えらく大きな(寝袋用の)袋を持っているねぇ、とトムに声をかけると、 なんか照れ笑い。実は寝袋というより布団に近いもので、上下に敷いて バーニーとふたりもぐりこんでいた。失礼しました。隣では、ジョンが 着替えている。なかなかセクシーじゃない、お兄さん、、、えっ? ジェーン? ちょっとぎょっとした。あんまり気にしないのね。でも同じ着替えるにして も、もう少しアブナクない格好にしては…。いや別に個人的には不満は ないけれど(笑)。英国人はラテンや東欧系の人々に比べると保守的 だと聞いているが、それでも日本人の感覚からはちょっとずれるようで。

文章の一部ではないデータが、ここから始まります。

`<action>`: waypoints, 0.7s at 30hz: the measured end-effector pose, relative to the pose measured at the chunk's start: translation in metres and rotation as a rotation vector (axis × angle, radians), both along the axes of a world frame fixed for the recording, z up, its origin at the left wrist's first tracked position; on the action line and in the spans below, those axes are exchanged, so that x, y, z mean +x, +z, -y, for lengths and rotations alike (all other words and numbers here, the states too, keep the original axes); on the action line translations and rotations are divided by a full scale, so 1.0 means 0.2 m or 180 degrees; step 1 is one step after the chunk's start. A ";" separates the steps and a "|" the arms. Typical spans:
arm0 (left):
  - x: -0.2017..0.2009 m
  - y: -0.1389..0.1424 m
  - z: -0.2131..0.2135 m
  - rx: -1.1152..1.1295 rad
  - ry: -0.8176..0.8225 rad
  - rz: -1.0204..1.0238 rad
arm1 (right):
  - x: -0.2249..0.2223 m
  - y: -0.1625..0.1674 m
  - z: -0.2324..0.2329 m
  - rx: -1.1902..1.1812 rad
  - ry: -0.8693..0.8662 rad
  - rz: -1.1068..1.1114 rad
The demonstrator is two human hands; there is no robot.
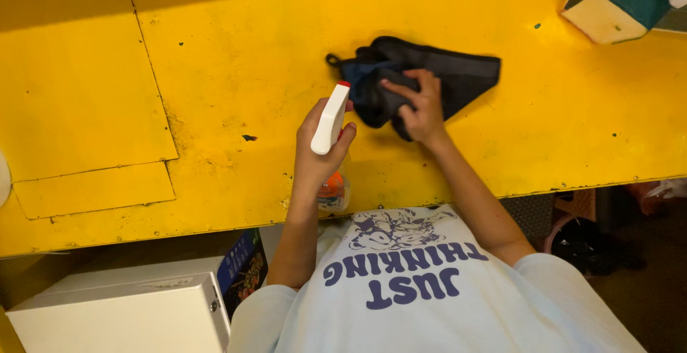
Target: The person wipes a white surface with a black cloth, then sprays a cleaning solution from a bottle and wipes the surface again. They proceed to clean a yellow metal surface, repeatedly spraying and wiping with the cloth to remove stains.
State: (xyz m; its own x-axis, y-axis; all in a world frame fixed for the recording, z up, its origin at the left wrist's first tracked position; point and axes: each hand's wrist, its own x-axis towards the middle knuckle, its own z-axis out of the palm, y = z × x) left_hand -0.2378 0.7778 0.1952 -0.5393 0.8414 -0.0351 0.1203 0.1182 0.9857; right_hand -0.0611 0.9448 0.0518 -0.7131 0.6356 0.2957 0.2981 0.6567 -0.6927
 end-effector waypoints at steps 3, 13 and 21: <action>-0.02 0.01 0.03 -0.0318 0.0135 0.0090 | 0.07 0.01 -0.25 0.0096 -0.0401 0.0048; -0.08 -0.03 0.20 -0.0468 0.0606 0.0118 | -0.02 0.24 -0.52 -0.0148 -0.0371 0.0137; -0.02 -0.03 0.16 -0.0298 0.0397 0.0038 | 0.15 0.24 -0.70 0.0570 -0.0708 0.0861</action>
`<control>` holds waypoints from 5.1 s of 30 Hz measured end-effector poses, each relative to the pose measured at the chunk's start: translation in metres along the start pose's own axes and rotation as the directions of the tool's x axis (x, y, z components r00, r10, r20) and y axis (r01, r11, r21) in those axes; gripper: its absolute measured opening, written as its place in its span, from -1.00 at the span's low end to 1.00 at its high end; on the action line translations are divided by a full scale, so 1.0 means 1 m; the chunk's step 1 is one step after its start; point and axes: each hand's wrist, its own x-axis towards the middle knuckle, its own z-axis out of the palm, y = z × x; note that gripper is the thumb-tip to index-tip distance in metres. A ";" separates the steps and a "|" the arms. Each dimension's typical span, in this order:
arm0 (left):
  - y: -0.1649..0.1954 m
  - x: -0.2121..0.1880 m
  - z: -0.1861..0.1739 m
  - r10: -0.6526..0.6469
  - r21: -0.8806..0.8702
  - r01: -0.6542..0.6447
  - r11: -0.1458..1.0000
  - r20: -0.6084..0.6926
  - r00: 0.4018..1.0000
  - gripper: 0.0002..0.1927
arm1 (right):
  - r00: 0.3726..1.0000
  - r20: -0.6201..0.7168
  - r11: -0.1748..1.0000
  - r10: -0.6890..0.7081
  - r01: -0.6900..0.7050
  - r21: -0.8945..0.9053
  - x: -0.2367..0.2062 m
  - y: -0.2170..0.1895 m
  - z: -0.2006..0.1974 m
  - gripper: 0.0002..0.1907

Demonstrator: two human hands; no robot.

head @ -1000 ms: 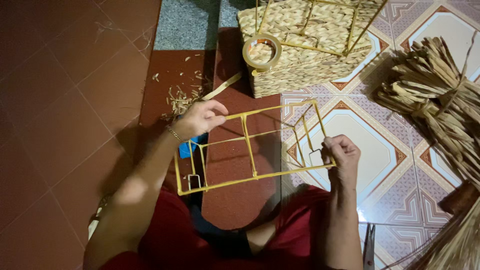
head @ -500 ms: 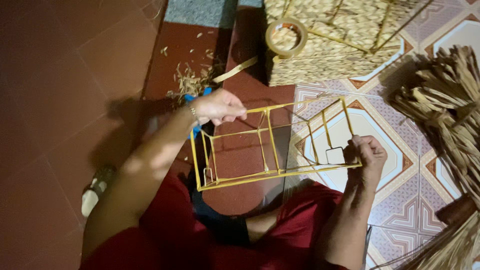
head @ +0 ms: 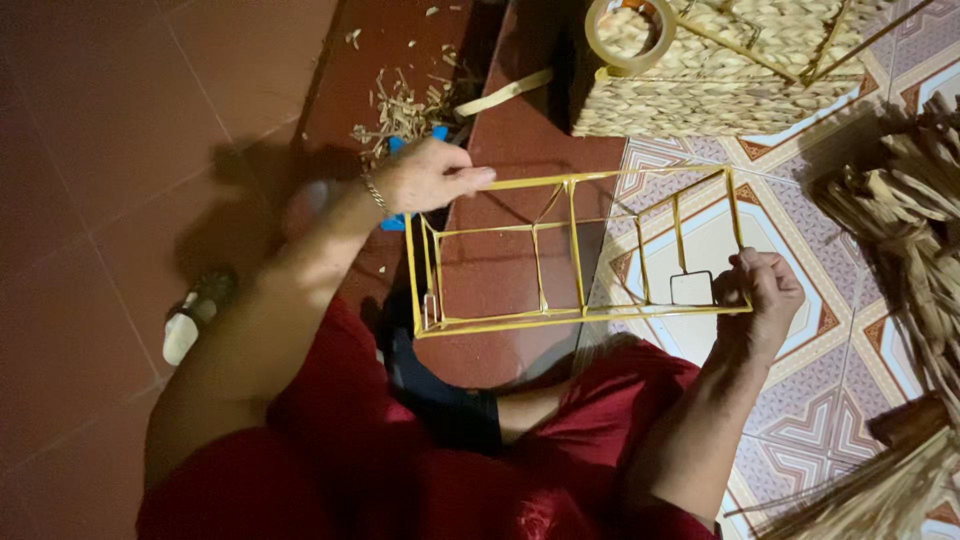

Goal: The person assembles a rectangular bamboo frame by wrapping thin bamboo strips around the corners and edges. They use scissors to trim excess material and secure the joints, working on a tiled floor with a completed basket nearby.

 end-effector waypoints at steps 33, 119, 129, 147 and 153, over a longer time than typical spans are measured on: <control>-0.013 -0.108 0.060 0.555 0.592 -0.436 0.678 -0.023 0.832 -0.55 | 0.914 0.127 0.903 0.385 -0.345 -0.255 -0.054 0.050 0.035 0.03; 0.055 -0.115 0.226 -0.157 0.080 0.184 0.980 -0.267 0.951 -0.72 | 0.989 0.041 0.944 0.144 -0.125 -0.307 -0.084 0.100 0.000 -0.80; 0.051 -0.092 0.224 -0.043 0.269 0.069 0.961 -0.101 0.994 -0.53 | 0.983 0.030 0.906 0.184 -0.157 -0.392 -0.056 0.081 0.005 -0.70; 0.017 -0.100 0.169 0.178 0.157 -0.129 0.979 -0.350 0.920 -0.80 | 0.998 -0.028 0.867 0.050 -0.058 -0.494 -0.047 0.054 0.063 -0.79; 0.001 -0.099 0.156 0.042 -0.073 -0.054 0.996 -0.155 0.987 -0.59 | 0.999 0.030 0.927 -0.040 0.048 -0.372 -0.041 0.068 0.048 -0.76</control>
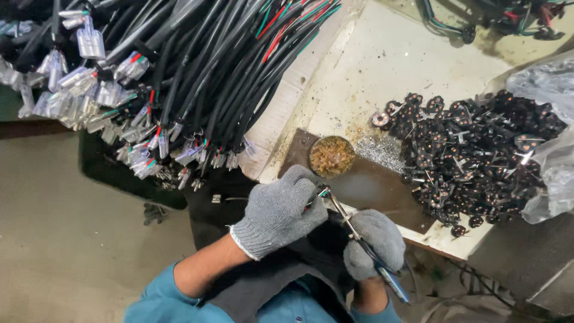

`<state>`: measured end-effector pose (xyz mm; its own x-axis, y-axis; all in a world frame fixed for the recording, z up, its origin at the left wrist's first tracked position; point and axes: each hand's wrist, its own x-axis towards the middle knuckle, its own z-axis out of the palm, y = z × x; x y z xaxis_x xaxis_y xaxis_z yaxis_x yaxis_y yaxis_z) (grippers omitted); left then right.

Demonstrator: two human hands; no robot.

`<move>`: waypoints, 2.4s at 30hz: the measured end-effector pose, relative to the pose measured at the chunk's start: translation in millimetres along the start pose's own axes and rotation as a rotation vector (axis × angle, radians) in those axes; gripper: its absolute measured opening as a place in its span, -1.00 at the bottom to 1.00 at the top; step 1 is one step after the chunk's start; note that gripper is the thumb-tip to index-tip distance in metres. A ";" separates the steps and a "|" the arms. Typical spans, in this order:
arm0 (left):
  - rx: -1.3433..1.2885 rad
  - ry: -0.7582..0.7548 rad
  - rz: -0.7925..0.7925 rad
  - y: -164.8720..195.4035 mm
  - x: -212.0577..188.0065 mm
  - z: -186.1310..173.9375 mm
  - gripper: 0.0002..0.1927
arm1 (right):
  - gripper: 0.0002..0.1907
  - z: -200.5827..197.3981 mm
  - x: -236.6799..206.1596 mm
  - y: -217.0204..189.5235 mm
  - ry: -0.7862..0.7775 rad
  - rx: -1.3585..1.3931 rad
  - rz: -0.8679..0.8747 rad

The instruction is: The person repeatedly strips wire ends and solders small black components onto the exposed conductors using a soldering iron. Finished assemblies are placed on the work surface.

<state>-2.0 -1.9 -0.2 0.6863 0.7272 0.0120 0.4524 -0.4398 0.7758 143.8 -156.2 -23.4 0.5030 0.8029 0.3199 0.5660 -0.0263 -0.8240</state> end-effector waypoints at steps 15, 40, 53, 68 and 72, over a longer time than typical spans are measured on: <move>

晩には、「じゃぁ行こう」とか言って近くの海岸に出かけた。何をするのかと 思いきや、真っ暗な中、しばし遊ぶのだった。はい、と石を渡されて、 水面に投げてみたり(skimming)、浅瀬をばちゃばちゃ歩いてみたり(paddling)。

"Why don't you paddle?" [paddle しないの?]

なんてpaddleしていたバーニーに訊かれたが…、京都や筑波なら12月中旬の 気候なんですけど…。さすがにつきあいきれなかった私です。

それにしても、特に男性陣、キャプテン・ジョンを初め、なかなか気分良い いい男が揃っている。レディ・ファーストの国の面目躍如か? 感心したことは たーくさんあるが、一番ビジュアルに印象に残っていたのは次のこと。

晩、海辺の散歩からの帰り道、ジョンは、急に道を渡ったと思えばそこに 咲いていたあじさいのような花をひと房手折る(こらこら)。んでつかつかと 前を歩いていた彼女(ジェーン)に近寄って、花束よろしく膝を折って 差し出すではないか(私の隣のロブ、私に囁いて曰く「What a guy!」[なんて 奴だ!])。結局花束はその後、彼女に上にぽーんと投げられて海の方に 捨てられてしまって、また彼女の様子も表面上つれなかった。でも、内心の 喜びの照れ隠しなのは明らか、という感じで。もちろんすべては冗談、 シリアスさのかけらもないのだけれど、ジョンの行動、見ていてとっても 爽やかであった。気障っ気もなく。格好いいと言っていい。

皆さん僕よりずっと若いんですけどね。大したものです。